Monday, November 11, 2013

Review: Tesla's Attic














The Accelerati Trilogy Book One: Tesla's Attic
By Neal Shusterman and Eric Elfman
Disney-Hyperion Books
(Review copy accessed through NetGalley)
On Shelves: February 2014

A wind up toy that finishes your sentence with advice. A voice recorder that captures what you really think, not what you actually say. A camera that takes an image 24 hours into the future. A baseball glove that not only attracts fly balls but passing asteroids. Nick Slate has just moved with his dad and brother to Colorado Springs after losing his mother in a tragic fire. In his great-aunt's attic he's found what appeared to be old junk that might net him enough money to keep his family fed for the next week. It's at the garage sale that Nick gets the feeling these object may not be junk he thought.

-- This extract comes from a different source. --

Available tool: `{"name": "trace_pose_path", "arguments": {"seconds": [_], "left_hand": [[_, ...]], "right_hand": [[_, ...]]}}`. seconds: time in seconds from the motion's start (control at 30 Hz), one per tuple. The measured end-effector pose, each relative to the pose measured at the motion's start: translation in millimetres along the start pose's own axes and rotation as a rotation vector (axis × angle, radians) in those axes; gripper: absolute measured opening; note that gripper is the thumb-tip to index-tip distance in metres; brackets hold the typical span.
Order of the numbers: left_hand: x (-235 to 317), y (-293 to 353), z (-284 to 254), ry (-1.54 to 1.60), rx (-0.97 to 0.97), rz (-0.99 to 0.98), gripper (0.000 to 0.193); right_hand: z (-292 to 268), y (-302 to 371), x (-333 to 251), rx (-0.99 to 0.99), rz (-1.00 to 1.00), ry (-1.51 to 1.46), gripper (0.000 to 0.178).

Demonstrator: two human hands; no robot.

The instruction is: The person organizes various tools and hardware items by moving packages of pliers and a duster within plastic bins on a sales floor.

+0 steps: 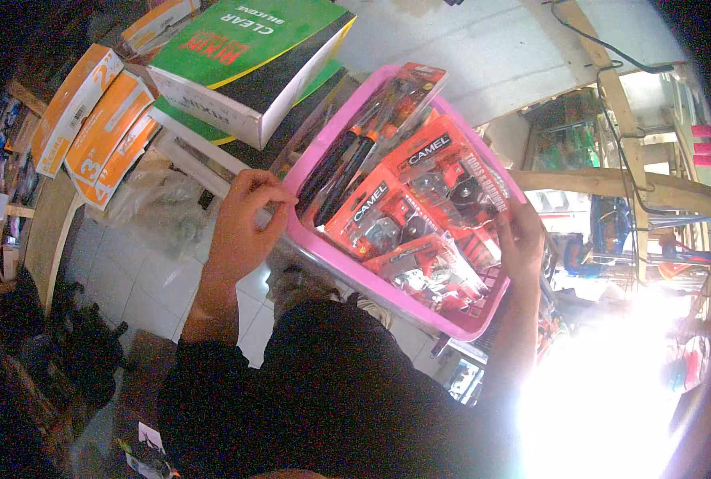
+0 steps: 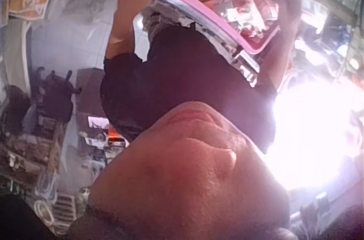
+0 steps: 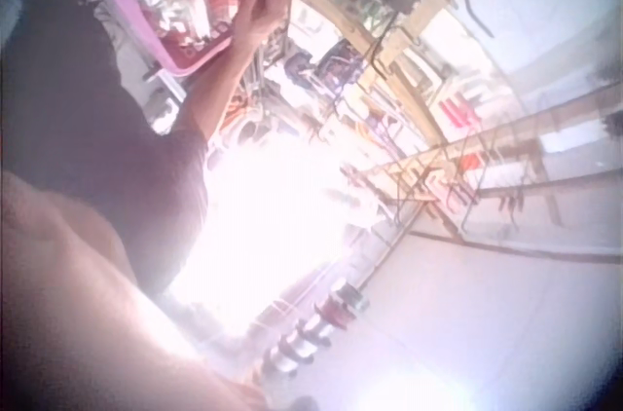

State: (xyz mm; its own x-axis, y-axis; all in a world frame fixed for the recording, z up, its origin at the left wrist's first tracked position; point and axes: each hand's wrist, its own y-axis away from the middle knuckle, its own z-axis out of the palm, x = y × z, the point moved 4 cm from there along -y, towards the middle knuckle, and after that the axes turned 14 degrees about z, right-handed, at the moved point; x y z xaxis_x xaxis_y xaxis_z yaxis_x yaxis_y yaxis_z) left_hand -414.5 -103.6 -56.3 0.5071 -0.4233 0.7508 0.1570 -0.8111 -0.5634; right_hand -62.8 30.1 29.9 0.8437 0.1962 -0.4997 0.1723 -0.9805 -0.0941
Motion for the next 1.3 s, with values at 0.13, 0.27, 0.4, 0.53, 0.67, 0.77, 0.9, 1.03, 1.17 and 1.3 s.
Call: {"name": "trace_pose_path", "arguments": {"seconds": [0.13, 0.27, 0.4, 0.53, 0.67, 0.77, 0.9, 1.03, 1.17, 1.3], "left_hand": [[-1, -1, 3, 0.018, 0.034, 0.022, 0.013], [7, -3, 10, -0.002, 0.035, 0.000, 0.014], [33, -13, 18, -0.206, 0.077, 0.188, 0.016], [55, -18, 33, -0.229, 0.035, 0.298, 0.017], [66, -27, 50, -0.283, -0.017, 0.335, 0.016], [63, -44, 61, -0.372, -0.052, 0.288, 0.017], [53, -79, 71, -0.564, -0.063, 0.216, 0.026], [42, -100, 88, -0.748, -0.369, -0.164, 0.039], [22, -96, 100, -0.755, -0.494, -0.280, 0.042], [12, -89, 104, -0.725, -0.326, -0.084, 0.035]], "right_hand": [[1, 8, -4, 0.081, -0.042, 0.090, 0.031], [-5, 16, -13, 0.101, -0.112, 0.228, 0.032], [0, 29, -30, 0.061, -0.129, 0.178, 0.043], [-4, 37, -17, 0.082, -0.098, 0.099, 0.054], [-11, 54, -8, 0.164, -0.095, 0.180, 0.059], [-15, 66, 5, 0.228, -0.123, 0.215, 0.061], [-29, 86, 13, 0.275, -0.115, 0.115, 0.056], [-41, 104, 40, 0.219, -0.068, -0.034, 0.047], [-42, 123, 68, 0.312, -0.057, -0.026, 0.041], [-43, 137, 92, 0.343, -0.008, -0.164, 0.033]]}}
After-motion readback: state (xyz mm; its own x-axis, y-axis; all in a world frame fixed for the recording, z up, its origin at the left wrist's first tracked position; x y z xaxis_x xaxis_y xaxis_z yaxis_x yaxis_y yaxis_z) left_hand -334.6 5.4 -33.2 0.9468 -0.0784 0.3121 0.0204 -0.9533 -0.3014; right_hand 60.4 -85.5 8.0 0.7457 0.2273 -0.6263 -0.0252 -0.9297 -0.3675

After improbably befriending the most popular girl, becoming the object of affection of the most obnoxious, gaining the trust of weirdest, and finding compassion for the neediest; this unlikely group finds themselves the target of a secret and dangerous organization of inventors. Unbeknownst to anybody, one of those mysterious objects from the attic has shifted the course of a world killing asteroid, setting it on a collision course for Colorado. What's worse, one of them has used the future filming camera to foresee that the end is in fact destined. 

This is one of the rare books that doesn't sacrifice character development while remaining fast-paced and plot driven. While Tesla's Attic felt solidly middle school to me, I wouldn't be surprised to see it as a hit for my 5th graders, especially with reluctant readers. It's in the opening few chapters that makes or breaks whether I think a book's going to work for that population and Tesla's Attic succeeds on this level for a number of reasons. The back story about Nick's guilt over the fire that took his mother is utterly compelling. The seemingly magical nature of the items inspires wonder. The characters are tremendously relatable. The Accelerati provide the perfect creepy/mysterious backdrop for what ended up to be a page-turning mystery from start to finish. I've always been a fan of Shusterman's work, but the writing in this story was pitch perfect at every turn. Keeping a strongly realistic fiction tone throughout the majority of the book, before peppering in the cosmic overtones of the celestial happenings heightened anticipation. If the reader had been made aware of the more grandiose plan from the beginning, some of the excitement may have been lost later in the story. This is just an exceptionally plotted book that arrives at a chapter with an intensity I haven’t felt since When You Reach Me. The only question that developed was, how would such a complete feeling story end up in a trilogy? A question that the final chapter rectified brilliantly. Looking forward to putting this one into the hands of many, many students!